For the attention mechanism, they use a modified version of the causal attention mechanism. Specifically, the mechanism works by applying causal attention to each element in the sequence, and simultaneously apply bidirectional attention within each image sequence. This makes it possible for each patch to “pay attention” to the other parts of the image and ensure that each image can only consider image or text sequences that have previously appeared Source.
To generate an image, they randomly sample a Gaussian noise and apply flow matching to predict the target velocity, and iterate the set number of inference steps to generate the images latent representation. The VAE then decodes the value into the final image output Source.

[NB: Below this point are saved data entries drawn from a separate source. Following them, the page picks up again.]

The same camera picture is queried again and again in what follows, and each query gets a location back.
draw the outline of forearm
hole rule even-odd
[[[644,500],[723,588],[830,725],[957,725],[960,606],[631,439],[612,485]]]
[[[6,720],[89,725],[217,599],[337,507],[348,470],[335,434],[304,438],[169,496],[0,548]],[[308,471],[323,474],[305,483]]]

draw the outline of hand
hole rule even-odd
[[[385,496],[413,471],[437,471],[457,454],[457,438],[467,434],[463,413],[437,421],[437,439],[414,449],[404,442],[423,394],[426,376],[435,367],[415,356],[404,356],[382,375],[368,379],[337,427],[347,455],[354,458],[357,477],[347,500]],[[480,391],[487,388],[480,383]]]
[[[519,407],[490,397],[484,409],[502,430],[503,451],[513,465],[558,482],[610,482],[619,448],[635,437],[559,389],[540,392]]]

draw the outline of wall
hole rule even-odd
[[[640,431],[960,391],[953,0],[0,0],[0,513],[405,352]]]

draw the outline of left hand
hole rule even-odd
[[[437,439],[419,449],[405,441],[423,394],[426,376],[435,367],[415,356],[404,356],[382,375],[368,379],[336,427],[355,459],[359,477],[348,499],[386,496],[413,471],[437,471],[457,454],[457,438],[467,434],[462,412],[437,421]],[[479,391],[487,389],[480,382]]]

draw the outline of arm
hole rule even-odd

What Can We Do with OmniGen?
OmniGen is capable of numerous tasks, but, more importantly, abstracts away extra steps from the increasingly long process of image generation/editing with AI technologies. Let’s briefly overview each of them before jumping into the coding demo.
-
- Text-to-image generation: Like Stable Diffusion or FLUX, OmniGen is perfectly capable of generating high-quality images on its own with a high degree of performance. In our experience, the quality is very familiar to that of using the baseline Stable Diffusion XL. It will be interesting to see if the same process could be applied to the more modern FLUX and SD 3.5 Large models to give this same capability to those models.
-
- Text-based image editing: OmniGen makes it easy to edit images in a single step with text instruction. It uses an LLM-style prompting format, so asking the model to change the image subject’s hair color is a simple request.
-
-
- Image compositing: OmniGen makes it easy to combine two subject matters seamlessly into novel environments.
-
- Depth/pose estimation: OmniGen comes integrated with the same technologies that make ControlNet’s so effective and is capable of doing the extraction of the pose themselves.
-
- And much more! OmniGen is probably the most versatile single model pipeline ever released. Be sure to try all the examples provided by the demo.
OmniGen Code Demo
Setup the GPU Droplet
Now that we have walked through everything OmniGen brings to the table, we are ready to begin the code demo.
Install the Packages & Clone the Repository
Once you have successfully SSH’d into your Droplet, we can continue. First, we need to make sure we are in the right directory & clone our repo. Paste the following command into the terminal:
cd ../home
sudo apt-get install git-lfs
git-lfs clone https://huggingface.co/spaces/Shitao/OmniGen
cd OmniGen/
pip3 install requirements.txt
This will do everything we need to setup the environment with all the packages needed to run OmniGen. All that’s left is to run the demo!
„
python3 app.py --share
Click the shareable public link to open the Gradio application in any browser window.
Running the Demo
Now we are ready to run the demo! Begin by testing generation with a simple text prompt. We found the results very similar to baseline SDXL. Afterwards, test out the provided examples at the bottom of the page to get a feel for using the model. We recommend using their skeletons to construct any new generation prompts. Espacially if you use them going forward. The authors have found the best ways to use their own model.
Closing Thoughts
OmniGen is a fascinating step forward for image generation models. In particular, we are impressed by the consolidation of the entire pipeline into a single model file. The file is capable of such a diverse array of tasks, including editing, image composition, and much more. We look forward to the release of the next versions of OmniGen in the coming months as the pipeline framework is spread to other models.